I'm on Medicare. Does the Affordable Care Act affect me?
In many ways, no; Medicare officials have been stressing to seniors that their benefits are not fundamentally changing and that they will not need to use an online marketplace. But thanks to the Affordable Care Act, Medicare recipients now receive free preventive services, including a wide range of health screenings and an annual wellness visit. In 2012, those with Medicare Part D prescription drug coverage received a 50 percent discount on brand-name drugs and a 14 percent discount on generics. Those savings will increase through 2020 as the ACA slowly closes the so-called prescription drug doughnut hole.

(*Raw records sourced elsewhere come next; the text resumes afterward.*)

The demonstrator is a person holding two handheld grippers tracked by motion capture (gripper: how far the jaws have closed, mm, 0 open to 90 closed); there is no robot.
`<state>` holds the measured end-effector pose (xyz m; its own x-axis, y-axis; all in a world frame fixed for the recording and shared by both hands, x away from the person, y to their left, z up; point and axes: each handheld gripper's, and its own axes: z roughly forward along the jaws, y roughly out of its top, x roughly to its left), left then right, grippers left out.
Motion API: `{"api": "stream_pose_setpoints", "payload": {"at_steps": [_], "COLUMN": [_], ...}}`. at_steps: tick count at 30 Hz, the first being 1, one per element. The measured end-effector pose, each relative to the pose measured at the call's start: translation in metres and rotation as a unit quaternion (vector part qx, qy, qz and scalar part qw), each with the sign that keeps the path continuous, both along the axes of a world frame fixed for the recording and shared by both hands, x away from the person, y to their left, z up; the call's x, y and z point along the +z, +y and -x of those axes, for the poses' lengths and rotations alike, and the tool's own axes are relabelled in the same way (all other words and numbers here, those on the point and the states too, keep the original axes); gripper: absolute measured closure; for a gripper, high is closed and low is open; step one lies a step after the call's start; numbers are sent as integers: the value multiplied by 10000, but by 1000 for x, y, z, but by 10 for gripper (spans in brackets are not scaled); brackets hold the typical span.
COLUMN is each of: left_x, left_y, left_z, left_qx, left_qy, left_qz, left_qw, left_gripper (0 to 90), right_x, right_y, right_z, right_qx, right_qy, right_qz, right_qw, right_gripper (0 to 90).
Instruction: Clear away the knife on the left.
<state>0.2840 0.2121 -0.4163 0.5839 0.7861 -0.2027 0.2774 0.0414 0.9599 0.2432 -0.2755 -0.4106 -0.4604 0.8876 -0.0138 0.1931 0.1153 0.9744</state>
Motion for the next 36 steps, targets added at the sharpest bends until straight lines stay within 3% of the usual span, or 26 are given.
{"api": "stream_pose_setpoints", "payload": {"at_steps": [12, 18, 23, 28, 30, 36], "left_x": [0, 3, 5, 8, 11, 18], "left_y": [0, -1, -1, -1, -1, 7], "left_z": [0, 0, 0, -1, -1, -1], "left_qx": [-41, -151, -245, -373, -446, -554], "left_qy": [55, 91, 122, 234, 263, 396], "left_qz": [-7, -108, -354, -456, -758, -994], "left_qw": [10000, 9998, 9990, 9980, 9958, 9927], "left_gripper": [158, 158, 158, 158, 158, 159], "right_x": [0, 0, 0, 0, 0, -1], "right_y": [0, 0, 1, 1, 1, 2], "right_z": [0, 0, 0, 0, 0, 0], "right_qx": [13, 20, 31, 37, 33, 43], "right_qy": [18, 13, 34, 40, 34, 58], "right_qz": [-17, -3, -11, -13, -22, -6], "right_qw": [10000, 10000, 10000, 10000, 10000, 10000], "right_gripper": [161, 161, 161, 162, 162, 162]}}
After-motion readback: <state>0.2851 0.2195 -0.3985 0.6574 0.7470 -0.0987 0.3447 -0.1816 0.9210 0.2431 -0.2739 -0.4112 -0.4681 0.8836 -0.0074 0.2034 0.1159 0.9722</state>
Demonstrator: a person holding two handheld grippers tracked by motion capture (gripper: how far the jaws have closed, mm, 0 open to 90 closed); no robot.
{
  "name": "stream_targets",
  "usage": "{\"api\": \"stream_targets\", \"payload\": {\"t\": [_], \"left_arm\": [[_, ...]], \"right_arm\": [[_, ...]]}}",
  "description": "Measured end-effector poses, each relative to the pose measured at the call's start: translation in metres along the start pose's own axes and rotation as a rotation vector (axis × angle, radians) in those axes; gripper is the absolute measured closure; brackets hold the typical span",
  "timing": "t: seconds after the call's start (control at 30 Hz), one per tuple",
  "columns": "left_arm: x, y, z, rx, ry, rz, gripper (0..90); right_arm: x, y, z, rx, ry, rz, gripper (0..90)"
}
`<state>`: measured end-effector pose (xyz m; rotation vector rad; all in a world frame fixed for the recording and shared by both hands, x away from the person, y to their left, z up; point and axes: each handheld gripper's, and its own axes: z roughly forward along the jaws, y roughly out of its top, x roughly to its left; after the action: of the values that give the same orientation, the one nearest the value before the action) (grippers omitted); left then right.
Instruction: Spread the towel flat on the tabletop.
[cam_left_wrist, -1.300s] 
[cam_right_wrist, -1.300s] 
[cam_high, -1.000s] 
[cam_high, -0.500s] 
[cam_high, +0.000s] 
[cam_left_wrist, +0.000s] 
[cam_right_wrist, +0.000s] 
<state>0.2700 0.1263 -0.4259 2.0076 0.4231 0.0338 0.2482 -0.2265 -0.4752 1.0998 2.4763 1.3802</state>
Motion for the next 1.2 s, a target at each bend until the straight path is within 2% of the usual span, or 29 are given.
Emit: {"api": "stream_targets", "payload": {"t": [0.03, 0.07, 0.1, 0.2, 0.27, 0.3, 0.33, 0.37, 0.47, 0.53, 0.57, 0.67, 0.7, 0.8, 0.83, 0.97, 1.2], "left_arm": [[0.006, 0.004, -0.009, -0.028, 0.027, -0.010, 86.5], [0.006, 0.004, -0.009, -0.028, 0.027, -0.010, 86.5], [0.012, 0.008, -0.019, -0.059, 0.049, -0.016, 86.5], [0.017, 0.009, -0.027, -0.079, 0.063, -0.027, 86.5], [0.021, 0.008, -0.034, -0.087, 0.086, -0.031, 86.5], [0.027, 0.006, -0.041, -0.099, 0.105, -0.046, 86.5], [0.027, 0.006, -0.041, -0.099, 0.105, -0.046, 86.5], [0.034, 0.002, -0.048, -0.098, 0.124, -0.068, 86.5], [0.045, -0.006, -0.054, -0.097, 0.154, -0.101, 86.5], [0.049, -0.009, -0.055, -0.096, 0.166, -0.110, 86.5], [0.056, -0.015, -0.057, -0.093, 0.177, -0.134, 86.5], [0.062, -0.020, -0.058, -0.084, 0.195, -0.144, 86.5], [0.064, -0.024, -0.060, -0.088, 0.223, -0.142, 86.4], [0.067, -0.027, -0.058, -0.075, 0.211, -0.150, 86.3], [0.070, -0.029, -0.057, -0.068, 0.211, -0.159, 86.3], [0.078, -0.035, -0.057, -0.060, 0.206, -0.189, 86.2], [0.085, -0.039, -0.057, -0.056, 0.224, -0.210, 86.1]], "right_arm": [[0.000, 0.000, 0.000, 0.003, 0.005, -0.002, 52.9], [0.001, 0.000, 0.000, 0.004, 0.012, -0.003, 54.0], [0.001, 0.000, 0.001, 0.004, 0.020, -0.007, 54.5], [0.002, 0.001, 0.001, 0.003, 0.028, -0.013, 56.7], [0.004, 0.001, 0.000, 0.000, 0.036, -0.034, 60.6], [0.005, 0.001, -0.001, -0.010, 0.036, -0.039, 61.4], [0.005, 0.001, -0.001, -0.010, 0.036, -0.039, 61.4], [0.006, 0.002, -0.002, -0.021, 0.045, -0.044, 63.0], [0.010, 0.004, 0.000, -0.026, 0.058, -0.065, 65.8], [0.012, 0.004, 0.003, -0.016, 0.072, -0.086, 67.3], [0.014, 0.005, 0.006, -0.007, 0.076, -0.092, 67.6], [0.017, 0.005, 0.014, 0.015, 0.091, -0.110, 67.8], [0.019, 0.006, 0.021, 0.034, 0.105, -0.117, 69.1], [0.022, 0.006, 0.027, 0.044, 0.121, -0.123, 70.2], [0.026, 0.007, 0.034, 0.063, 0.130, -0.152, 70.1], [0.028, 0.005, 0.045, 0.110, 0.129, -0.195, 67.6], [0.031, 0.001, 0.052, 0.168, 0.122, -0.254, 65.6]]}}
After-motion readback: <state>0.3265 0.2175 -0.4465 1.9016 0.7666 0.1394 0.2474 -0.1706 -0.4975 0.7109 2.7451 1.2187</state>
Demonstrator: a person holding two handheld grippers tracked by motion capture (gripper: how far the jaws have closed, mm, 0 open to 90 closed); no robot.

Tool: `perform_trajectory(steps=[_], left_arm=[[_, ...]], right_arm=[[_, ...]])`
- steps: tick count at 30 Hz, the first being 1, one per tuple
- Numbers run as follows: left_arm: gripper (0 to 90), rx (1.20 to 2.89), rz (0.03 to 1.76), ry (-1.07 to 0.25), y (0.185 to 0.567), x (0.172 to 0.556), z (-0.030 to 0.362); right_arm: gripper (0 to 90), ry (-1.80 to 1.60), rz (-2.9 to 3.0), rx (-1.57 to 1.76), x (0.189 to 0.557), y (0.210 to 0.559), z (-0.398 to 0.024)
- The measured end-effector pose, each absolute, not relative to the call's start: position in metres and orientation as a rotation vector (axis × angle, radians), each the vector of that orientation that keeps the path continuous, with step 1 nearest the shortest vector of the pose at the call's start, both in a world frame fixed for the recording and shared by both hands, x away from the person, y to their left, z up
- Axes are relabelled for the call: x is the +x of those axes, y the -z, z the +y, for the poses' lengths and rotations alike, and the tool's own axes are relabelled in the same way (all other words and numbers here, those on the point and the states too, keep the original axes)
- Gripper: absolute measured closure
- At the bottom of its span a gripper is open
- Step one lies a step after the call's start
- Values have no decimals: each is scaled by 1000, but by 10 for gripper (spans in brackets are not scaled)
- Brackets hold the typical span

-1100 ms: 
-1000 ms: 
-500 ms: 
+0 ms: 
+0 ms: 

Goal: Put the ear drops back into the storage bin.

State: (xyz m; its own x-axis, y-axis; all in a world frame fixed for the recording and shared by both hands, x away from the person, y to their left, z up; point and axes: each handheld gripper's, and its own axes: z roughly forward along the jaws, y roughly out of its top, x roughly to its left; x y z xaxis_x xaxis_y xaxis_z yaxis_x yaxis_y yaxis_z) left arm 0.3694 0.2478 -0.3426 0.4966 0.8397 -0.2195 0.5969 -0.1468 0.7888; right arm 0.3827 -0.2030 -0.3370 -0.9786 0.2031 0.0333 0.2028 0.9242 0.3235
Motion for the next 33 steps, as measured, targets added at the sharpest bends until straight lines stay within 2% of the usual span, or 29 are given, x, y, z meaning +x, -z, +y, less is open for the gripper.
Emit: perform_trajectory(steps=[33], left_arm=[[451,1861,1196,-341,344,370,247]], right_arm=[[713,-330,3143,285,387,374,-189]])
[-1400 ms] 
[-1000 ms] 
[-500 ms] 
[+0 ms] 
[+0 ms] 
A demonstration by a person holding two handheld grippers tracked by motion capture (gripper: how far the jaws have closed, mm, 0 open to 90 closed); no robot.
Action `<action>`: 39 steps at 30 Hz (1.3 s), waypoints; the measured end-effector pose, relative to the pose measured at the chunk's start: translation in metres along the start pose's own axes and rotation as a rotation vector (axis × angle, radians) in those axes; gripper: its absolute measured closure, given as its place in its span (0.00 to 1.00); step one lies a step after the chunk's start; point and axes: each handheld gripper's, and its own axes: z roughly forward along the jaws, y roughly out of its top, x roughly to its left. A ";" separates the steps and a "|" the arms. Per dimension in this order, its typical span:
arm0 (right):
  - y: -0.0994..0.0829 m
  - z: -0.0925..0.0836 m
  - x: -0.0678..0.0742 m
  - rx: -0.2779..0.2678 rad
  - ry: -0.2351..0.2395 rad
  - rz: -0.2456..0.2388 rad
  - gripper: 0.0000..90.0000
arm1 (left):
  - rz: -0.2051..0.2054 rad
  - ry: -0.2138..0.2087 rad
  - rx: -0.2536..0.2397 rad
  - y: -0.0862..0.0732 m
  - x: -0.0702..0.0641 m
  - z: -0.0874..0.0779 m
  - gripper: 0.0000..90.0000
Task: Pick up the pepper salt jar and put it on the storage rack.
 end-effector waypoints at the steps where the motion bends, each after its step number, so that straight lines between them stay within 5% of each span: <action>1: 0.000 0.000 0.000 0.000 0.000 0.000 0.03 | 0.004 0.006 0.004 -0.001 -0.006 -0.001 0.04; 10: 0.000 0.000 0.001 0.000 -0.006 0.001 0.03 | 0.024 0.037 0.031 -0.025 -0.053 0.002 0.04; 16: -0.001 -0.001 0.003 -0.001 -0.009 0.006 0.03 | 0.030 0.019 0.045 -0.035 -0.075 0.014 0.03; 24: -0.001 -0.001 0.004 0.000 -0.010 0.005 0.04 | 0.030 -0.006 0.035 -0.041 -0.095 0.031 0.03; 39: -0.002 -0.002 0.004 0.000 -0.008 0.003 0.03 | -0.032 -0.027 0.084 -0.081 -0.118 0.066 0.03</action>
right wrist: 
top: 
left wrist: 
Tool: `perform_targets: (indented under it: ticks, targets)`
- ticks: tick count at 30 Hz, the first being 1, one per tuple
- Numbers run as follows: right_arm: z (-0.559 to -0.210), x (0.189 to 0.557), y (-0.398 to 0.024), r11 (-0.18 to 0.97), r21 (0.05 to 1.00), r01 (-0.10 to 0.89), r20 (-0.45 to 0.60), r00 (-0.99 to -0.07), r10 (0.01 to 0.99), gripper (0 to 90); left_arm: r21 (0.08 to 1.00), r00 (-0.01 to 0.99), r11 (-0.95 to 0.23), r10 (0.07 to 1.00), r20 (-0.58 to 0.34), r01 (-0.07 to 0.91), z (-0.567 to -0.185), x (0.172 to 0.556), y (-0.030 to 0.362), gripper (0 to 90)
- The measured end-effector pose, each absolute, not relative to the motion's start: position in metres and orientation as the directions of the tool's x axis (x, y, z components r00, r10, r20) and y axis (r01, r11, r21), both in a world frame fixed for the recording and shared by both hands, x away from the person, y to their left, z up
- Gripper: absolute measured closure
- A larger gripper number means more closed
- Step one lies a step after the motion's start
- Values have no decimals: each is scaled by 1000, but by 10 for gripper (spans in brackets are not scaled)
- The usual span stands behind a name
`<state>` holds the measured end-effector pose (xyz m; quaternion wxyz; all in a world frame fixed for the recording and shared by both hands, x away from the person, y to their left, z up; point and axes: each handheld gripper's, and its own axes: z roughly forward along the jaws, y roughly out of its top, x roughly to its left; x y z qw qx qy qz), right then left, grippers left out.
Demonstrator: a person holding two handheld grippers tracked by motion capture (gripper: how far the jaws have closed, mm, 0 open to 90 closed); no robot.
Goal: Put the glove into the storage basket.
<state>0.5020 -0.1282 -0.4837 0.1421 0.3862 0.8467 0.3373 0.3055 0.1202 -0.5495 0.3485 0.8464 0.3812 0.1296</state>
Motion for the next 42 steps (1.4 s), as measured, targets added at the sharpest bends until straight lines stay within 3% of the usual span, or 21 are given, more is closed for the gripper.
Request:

Some of my friends received rebate checks from their health insurers the past two summers. Why didn't I get one?
One way the Affordable Care Act is attempting to rein in health costs is through the “80-20 rule.” Health insurers must spend 80 percent of your insurance premium directly on your health care and no more than 20 percent on their administrative costs. (For employer group plans, at least 85 percent of premiums must go toward care.) Insurers that fail to meet the mark must issue rebates to each policyholder. If you buy your own health insurance and didn’t get a rebate, it likely means your insurer passed the efficiency test.